**Exercise**
Your answer should be the exact lines of the data below from the one containing "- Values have" through the one containing "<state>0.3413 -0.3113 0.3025"; please include nothing else.

╭─ Given information

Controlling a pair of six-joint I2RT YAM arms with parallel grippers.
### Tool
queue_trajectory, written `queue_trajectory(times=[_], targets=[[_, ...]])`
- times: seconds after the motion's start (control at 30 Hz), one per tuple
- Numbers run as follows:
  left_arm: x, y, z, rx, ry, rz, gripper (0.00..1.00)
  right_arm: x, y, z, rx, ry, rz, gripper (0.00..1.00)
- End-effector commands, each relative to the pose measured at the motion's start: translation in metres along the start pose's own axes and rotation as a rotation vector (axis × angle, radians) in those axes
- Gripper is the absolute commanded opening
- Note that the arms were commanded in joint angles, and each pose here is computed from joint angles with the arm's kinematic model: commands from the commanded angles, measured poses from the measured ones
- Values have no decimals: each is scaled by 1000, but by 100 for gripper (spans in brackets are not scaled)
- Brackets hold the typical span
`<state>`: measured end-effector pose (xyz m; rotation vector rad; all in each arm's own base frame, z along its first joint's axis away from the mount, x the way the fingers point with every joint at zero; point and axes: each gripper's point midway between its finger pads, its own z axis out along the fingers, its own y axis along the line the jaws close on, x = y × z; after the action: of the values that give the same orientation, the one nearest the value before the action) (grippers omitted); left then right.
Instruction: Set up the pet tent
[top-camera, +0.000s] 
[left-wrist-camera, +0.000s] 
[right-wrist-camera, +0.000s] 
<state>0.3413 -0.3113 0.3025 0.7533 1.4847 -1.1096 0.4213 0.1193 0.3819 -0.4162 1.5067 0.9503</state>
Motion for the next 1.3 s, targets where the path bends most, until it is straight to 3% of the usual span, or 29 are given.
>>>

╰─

**Response below**
- Values have no decimals: each is scaled by 1000, but by 100 for gripper (spans in brackets are not scaled)
- Brackets hold the typical span
`<state>`: measured end-effector pose (xyz m; rotation vector rad; all in each arm's own base frame, z along its first joint's axis away from the mount, x the way the fingers point with every joint at zero; point and axes: each gripper's point midway between its finger pads, its own z axis out along the fingers, its own y axis along the line the jaws close on, x = y × z; after the action: of the values that give the same orientation, the one nearest the value before the action) (grippers omitted); left then right.
Instruction: Set up the pet tent
[top-camera, +0.000s] 
[left-wrist-camera, +0.000s] 
[right-wrist-camera, +0.000s] 
<state>0.3413 -0.3113 0.3025 0.7533 1.4847 -1.1096 0.4213 0.1193 0.3819 -0.4162 1.5067 0.9503</state>

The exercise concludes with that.